在手术领域中,我们很少对仅凭器械存在标签的弱监督手术器械分割进行研究。为了减轻高度约束力的问题,我们在两个角度扩展了两级弱监督分割范式。从时间等价性角度来看,我们提出了一个基于原型的时间等价性调节损失,以增强相邻特征之间的像素级一致性。从语义连续性角度来看,我们提出了一个类感知的时间语义连续性损失,以约束目标帧全局视图与相邻参考帧局部非区分区域之间的语义一致性。据我们所知,WeakSurg是第一个考虑了手术场景中时间信息的仅凭器械存在标签的弱监督分割架构。我们在Cholec80(用于阶段和器械识别的开放基准)上进行了大量实验验证。我们通过具有3年临床经验的专业医生对实例逐个进行标注的时间步长。我们的结果表明,WeakSurg不仅在语义分割指标上与最先进的方法相当,而且在实例分割指标上也表现出了竞争力。
https://arxiv.org/abs/2403.09551
Semantic Segmentation is one of the most challenging vision tasks, usually requiring large amounts of training data with expensive pixel-level annotations. With the success of foundation models and especially vision-language models, recent works attempt to achieve zero-shot semantic segmentation while requiring either large scale training or additional image/pixel-level annotations. In this work, we build a lightweight module on top of a self-supervised pretrained vision encoder to align patch features with a pre-trained text encoder. Importantly, we generate free annotations for any semantic segmentation dataset using existing foundation models and train our alignment module cost free. We use CLIP to detect objects and SAM to generate high quality object masks. Our approach can bring language-based semantics to any pre-trained vision encoder with minimal training. Our module is lightweight, uses foundation models as a sole source of supervision and shows impressive generalization capability from little training data with no annotation.
语义分割是视觉任务中最具有挑战性的任务之一,通常需要大量训练数据,且通常需要昂贵的像素级注释。随着基础模型(如视觉语言模型)的成功,最近的工作尝试在需要大规模训练或额外图像/像素级注释的情况下实现零散语义分割。在这项工作中,我们在自监督预训练视觉编码器的基础上构建了一个轻量级的模块,以将补丁特征与预训练文本编码器对齐。重要的是,我们使用现有的基础模型生成任何语义分割数据集的免费注释,并免费训练我们的对齐模块。我们使用 CLIP 来检测物体,SAM 来生成高质量的物体掩码。我们的方法可以将语言基的语义信息应用到任何预训练的视觉编码器上,只要有很少的训练数据,无需注释。我们的模块轻便,使用基础模型作为唯一监督来源,表现出令人印象深刻的泛化能力。
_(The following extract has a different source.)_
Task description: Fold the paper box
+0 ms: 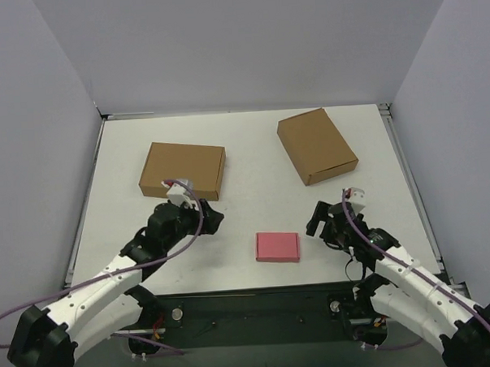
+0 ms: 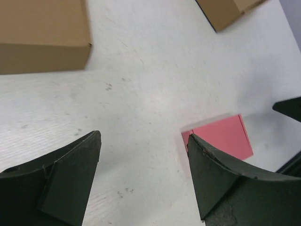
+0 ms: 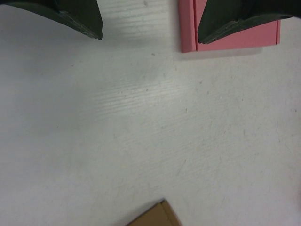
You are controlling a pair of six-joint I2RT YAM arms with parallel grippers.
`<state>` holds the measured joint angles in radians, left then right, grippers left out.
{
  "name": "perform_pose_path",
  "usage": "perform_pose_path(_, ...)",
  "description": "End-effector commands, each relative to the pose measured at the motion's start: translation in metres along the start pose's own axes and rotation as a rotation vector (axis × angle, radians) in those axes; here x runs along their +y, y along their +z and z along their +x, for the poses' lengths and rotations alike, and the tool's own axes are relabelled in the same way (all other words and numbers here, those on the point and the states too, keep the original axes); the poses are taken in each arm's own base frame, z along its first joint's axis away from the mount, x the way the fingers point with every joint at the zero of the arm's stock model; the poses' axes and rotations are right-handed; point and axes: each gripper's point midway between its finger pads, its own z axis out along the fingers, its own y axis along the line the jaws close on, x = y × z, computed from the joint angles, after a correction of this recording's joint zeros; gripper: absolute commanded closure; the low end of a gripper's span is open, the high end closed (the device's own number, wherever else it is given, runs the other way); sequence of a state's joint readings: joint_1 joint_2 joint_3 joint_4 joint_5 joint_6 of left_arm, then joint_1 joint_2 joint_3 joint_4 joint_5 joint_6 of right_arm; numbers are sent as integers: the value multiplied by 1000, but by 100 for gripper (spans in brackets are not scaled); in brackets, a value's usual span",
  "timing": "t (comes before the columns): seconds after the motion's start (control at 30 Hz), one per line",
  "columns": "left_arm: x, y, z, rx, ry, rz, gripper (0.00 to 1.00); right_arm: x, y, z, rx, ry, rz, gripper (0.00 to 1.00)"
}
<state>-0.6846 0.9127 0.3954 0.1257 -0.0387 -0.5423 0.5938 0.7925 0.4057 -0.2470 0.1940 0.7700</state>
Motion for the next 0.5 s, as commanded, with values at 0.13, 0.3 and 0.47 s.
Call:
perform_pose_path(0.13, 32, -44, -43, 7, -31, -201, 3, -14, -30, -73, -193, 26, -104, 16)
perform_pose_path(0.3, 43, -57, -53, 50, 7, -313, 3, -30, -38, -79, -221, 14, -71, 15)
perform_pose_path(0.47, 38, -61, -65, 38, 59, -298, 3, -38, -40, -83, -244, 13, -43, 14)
https://arxiv.org/abs/2403.09307
Despite recent advancements in semantic segmentation, where and what pixels are hard to segment remains largely unexplored. Existing research only separates an image into easy and hard regions and empirically observes the latter are associated with object boundaries. In this paper, we conduct a comprehensive analysis of hard pixel errors, categorizing them into three types: false responses, merging mistakes, and displacements. Our findings reveal a quantitative association between hard pixels and aliasing, which is distortion caused by the overlapping of frequency components in the Fourier domain during downsampling. To identify the frequencies responsible for aliasing, we propose using the equivalent sampling rate to calculate the Nyquist frequency, which marks the threshold for aliasing. Then, we introduce the aliasing score as a metric to quantify the extent of aliasing. While positively correlated with the proposed aliasing score, three types of hard pixels exhibit different patterns. Here, we propose two novel de-aliasing filter (DAF) and frequency mixing (FreqMix) modules to alleviate aliasing degradation by accurately removing or adjusting frequencies higher than the Nyquist frequency. The DAF precisely removes the frequencies responsible for aliasing before downsampling, while the FreqMix dynamically selects high-frequency components within the encoder block. Experimental results demonstrate consistent improvements in semantic segmentation and low-light instance segmentation tasks. The code is available at: \url{this https URL}.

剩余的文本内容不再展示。